▸ **Task to complete**
An acceptable answer repeats exactly the line containing "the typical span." and all lines that follow it in the listing below, and it includes no pictures.
Top of Data block
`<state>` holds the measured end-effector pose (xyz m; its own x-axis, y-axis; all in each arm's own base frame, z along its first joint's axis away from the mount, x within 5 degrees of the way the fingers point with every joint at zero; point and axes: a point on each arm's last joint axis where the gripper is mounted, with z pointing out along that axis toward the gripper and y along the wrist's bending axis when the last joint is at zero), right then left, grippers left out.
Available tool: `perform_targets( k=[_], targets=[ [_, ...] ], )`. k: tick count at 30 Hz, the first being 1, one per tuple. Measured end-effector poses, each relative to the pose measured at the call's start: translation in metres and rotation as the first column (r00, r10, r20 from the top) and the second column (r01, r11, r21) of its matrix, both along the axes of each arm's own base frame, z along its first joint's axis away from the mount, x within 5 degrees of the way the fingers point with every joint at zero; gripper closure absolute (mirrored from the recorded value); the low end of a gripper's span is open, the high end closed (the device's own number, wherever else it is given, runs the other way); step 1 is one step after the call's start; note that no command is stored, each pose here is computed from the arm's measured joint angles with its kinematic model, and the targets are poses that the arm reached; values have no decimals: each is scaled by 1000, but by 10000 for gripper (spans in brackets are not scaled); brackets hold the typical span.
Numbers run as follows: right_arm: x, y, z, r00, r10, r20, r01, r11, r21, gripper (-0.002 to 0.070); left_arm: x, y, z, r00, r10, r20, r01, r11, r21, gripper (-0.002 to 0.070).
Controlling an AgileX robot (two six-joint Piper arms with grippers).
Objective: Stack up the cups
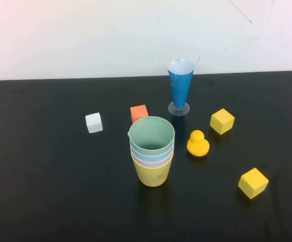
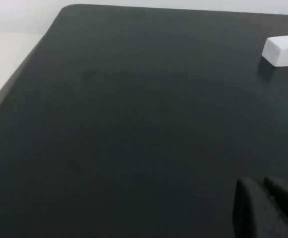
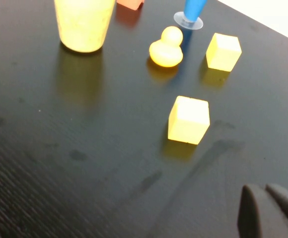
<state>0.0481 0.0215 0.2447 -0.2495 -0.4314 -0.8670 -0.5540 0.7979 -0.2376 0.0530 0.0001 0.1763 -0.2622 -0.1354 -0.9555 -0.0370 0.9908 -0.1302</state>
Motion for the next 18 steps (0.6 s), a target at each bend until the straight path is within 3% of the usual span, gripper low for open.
perform_targets(
  k=[18],
  targets=[
    [0,0,0,1000,0,0,0,1000,0,678,0,0,0,1000,-20,-1,20,998,64,675]
  ],
)
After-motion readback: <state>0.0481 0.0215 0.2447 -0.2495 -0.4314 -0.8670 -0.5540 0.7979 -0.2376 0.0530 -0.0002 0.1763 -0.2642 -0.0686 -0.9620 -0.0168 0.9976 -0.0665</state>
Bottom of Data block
▸ **Reply to the exercise**
Available tool: `perform_targets( k=[_], targets=[ [_, ...] ], )`. k: tick count at 30 Hz, the first being 1, one per tuple. Measured end-effector poses, each relative to the pose measured at the call's start: translation in metres and rotation as the first column (r00, r10, r20 from the top) and the second column (r01, r11, r21) of its matrix, both along the axes of each arm's own base frame, z along its first joint's axis away from the mount, x within 5 degrees of the way the fingers point with every joint at zero; gripper closure absolute (mirrored from the recorded value); the low end of a gripper's span is open, the high end closed (the device's own number, wherever else it is given, runs the other way); step 1 is one step after the call's start; note that no command is stored, each pose here is computed from the arm's measured joint angles with its kinematic model, and the targets are poses that the arm reached; values have no decimals: each is scaled by 1000, but by 10000 for gripper (spans in brackets are not scaled); brackets hold the typical span.
Numbers run as follows: right_arm: x, y, z, r00, r10, r20, r01, r11, r21, gripper (-0.002 to 0.070); left_arm: x, y, z, r00, r10, r20, r01, r11, r21, gripper (-0.002 to 0.070).
Controlling an AgileX robot (two six-joint Piper arms with grippers).
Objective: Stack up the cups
<state>0.0481 0.0215 0.2447 -0.2495 -0.4314 -0.8670 -0.5540 0.7979 -0.2376 0.0530 0.0001 0.1763 -0.2622 -0.1354 -0.9555 -0.0370 0.9908 -0.1302</state>
Motion for the next 18 steps (0.6 s), a target at each bend until the straight path is within 3% of the usual span, gripper low for open.
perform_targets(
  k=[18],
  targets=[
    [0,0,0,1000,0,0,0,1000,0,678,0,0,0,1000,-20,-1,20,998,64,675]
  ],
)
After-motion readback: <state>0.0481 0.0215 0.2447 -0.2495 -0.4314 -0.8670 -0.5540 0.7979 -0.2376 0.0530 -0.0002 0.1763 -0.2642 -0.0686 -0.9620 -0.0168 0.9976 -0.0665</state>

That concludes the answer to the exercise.